*Problem*. Where an image appears, leave it out; otherwise repeat the data exactly.

Dataset entries:
# # #
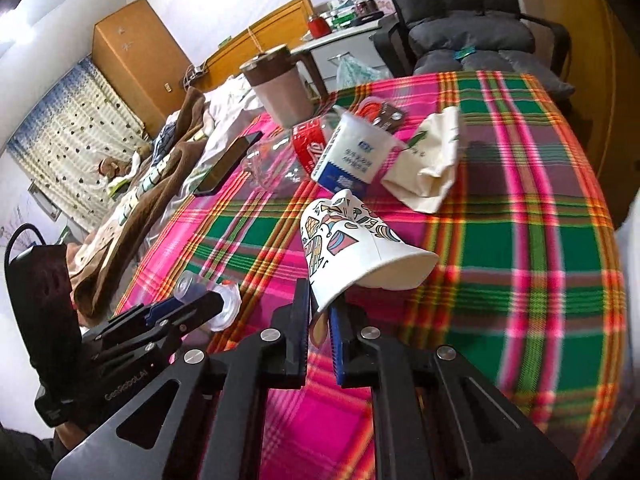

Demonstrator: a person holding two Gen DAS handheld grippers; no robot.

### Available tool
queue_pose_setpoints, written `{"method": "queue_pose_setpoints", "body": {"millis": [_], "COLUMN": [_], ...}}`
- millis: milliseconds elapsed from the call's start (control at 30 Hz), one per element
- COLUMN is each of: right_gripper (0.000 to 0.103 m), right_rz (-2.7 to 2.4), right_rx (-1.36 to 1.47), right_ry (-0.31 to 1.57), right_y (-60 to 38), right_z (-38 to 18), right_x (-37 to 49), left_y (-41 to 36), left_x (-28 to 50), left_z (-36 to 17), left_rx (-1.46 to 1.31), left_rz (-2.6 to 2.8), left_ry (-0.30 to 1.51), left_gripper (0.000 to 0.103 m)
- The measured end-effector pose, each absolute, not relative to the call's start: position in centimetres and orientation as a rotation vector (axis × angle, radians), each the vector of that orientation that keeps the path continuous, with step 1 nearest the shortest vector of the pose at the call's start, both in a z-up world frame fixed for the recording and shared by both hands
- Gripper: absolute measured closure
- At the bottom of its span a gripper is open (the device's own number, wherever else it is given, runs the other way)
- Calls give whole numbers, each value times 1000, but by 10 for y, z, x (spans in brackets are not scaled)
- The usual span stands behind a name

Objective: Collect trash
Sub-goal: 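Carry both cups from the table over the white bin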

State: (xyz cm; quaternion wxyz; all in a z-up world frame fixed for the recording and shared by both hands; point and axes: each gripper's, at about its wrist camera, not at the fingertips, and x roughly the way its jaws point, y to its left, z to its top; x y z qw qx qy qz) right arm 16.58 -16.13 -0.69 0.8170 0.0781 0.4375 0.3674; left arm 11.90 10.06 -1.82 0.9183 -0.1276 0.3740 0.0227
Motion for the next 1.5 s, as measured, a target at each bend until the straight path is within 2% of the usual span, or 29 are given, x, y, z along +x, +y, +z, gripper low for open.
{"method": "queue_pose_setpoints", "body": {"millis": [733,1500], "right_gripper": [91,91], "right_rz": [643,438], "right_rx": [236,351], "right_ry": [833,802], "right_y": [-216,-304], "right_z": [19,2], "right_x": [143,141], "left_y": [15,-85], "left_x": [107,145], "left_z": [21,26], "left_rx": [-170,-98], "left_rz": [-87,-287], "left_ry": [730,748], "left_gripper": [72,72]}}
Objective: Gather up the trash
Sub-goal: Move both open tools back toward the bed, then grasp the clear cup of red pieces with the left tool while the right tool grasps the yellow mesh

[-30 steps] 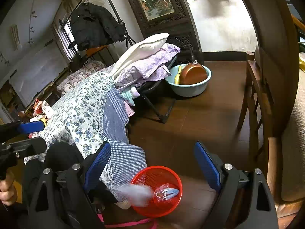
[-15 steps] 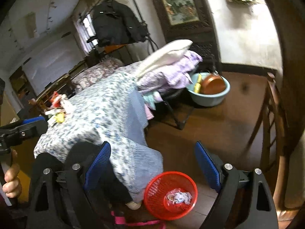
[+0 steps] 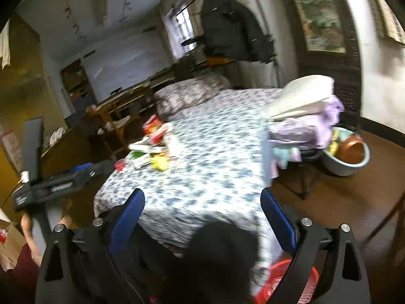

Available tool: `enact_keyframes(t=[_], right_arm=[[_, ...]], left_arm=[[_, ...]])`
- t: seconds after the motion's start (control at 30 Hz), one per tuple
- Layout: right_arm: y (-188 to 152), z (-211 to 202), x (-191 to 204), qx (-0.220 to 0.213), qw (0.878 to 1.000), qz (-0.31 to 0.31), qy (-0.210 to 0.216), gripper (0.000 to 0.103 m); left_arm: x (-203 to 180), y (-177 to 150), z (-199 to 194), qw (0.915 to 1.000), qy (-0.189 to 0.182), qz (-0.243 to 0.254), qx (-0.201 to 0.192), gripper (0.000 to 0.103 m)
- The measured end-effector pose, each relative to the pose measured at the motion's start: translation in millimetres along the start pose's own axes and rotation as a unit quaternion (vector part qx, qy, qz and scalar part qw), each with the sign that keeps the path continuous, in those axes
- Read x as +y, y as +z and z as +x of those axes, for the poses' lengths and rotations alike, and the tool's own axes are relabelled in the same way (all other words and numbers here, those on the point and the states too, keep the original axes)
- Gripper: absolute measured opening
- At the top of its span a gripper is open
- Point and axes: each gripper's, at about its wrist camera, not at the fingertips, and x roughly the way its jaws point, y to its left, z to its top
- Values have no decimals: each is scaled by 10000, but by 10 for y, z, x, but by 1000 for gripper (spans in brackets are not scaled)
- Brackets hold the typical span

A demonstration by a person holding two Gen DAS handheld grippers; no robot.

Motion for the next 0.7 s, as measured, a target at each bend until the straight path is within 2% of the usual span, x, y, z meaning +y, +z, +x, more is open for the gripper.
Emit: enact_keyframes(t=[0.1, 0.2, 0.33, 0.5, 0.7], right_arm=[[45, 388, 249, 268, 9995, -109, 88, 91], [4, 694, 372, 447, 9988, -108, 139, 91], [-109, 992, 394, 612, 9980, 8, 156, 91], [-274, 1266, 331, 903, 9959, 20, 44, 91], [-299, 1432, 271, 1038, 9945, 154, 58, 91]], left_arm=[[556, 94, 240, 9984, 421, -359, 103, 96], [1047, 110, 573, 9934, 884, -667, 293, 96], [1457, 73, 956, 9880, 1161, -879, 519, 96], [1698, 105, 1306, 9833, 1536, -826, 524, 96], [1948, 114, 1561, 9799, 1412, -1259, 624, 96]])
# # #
*Worked solution*.
Demonstrator: a person holding two Gen DAS handheld grippers; no robot.

### Available tool
queue_pose_setpoints, written `{"method": "queue_pose_setpoints", "body": {"millis": [_], "COLUMN": [_], ...}}`
- millis: milliseconds elapsed from the call's start (control at 30 Hz), one per element
- COLUMN is each of: right_gripper (0.000 to 0.103 m), right_rz (-2.7 to 2.4), right_rx (-1.36 to 1.47), right_ry (-0.31 to 1.57), right_y (-60 to 38), right_z (-38 to 18), right_x (-37 to 49), left_y (-41 to 36), left_x (-28 to 50), left_z (-36 to 17), left_rx (-1.46 to 1.31), left_rz (-2.6 to 2.8), left_ry (-0.30 to 1.51), left_gripper (0.000 to 0.103 m)
- The measured end-effector pose, each absolute, not relative to the call's start: position in centimetres and orientation as a rotation vector (axis × angle, radians), each the vector of that orientation that keeps the path continuous, with step 1 nearest the shortest vector of the pose at the call's start, both in a z-up world frame fixed for the recording and shared by both hands
- Gripper: absolute measured closure
- At the bottom of its span a gripper is open (the device's own number, wherever else it is given, runs the other way)
- Calls give whole numbers, each value times 1000, but by 10 for y, z, x (spans in brackets are not scaled)
- The usual span stands behind a name

Objective: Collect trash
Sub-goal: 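Carry both cups from the table over the white bin
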
State: (xyz cm; quaternion wxyz; all in a z-up world frame fixed for the recording and shared by both hands; point and axes: each gripper's, at about its wrist camera, not at the fingertips, and x roughly the way its jaws point, y to its left, z to its top; x y z qw qx qy qz) right arm 16.58 -16.13 -0.69 0.8170 0.0781 0.4375 0.3674; left arm 11.90 10.06 -1.82 0.9183 -0.1276 0.3740 0.0227
Motion for the next 1.5 s, as measured, a target at each bend until the straight path is within 2% of the usual span, or 29 are given, x, y, z along +x, +y, +z, gripper low for open.
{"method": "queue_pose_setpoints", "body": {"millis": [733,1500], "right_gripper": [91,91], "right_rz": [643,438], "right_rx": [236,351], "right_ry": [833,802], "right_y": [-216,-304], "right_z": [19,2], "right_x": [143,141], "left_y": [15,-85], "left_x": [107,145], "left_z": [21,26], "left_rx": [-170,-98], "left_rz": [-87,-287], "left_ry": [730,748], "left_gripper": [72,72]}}
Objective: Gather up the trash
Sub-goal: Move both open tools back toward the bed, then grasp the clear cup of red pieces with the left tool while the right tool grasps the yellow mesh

[-30 steps] 
[-15 steps] 
[+0 steps] 

Available tool: `enact_keyframes(t=[_], right_arm=[[_, ...]], left_arm=[[_, ...]])`
- t: seconds after the motion's start (control at 30 Hz), one per tuple
- Layout: right_arm: y (-188 to 152), z (-211 to 202), x (-191 to 204), qx (-0.220 to 0.213), qw (0.878 to 1.000), qz (-0.31 to 0.31), qy (-0.210 to 0.216), gripper (0.000 to 0.103 m); left_arm: x (-203 to 180), y (-177 to 150), z (-199 to 194), qw (0.915 to 1.000), qy (-0.189 to 0.182), qz (-0.243 to 0.254), qx (-0.201 to 0.192), gripper (0.000 to 0.103 m)
- The measured end-effector pose, each relative to the pose measured at the motion's start: translation in millimetres along the start pose's own axes and rotation as a unit quaternion (vector part qx, qy, qz and scalar part qw), each with the sign that keeps the path continuous, in those axes
- Read x as +y, y as +z and z as +x of those axes, for the poses' lengths and rotations alike, and the tool's own axes are relabelled in the same way (all other words and numbers here, those on the point and the states too, keep the original axes)
- Gripper: absolute measured opening
- At the top of its span a gripper is open
- Point and axes: each gripper's, at about its wrist camera, not at the fingertips, and x roughly the way its jaws point, y to its left, z to its top
- Values have no decimals: each is scaled by 10000, but by 10 for y, z, x, but by 1000 for gripper (spans in brackets are not scaled)
- Brackets hold the typical span

A demonstration by a person holding two Gen DAS handheld grippers; no robot.

Motion for the next 0.7 s, as measured, a target at each bend until the straight path is within 2% of the usual span, x, y, z meaning +y, +z, +x, more is open for the gripper.
Emit: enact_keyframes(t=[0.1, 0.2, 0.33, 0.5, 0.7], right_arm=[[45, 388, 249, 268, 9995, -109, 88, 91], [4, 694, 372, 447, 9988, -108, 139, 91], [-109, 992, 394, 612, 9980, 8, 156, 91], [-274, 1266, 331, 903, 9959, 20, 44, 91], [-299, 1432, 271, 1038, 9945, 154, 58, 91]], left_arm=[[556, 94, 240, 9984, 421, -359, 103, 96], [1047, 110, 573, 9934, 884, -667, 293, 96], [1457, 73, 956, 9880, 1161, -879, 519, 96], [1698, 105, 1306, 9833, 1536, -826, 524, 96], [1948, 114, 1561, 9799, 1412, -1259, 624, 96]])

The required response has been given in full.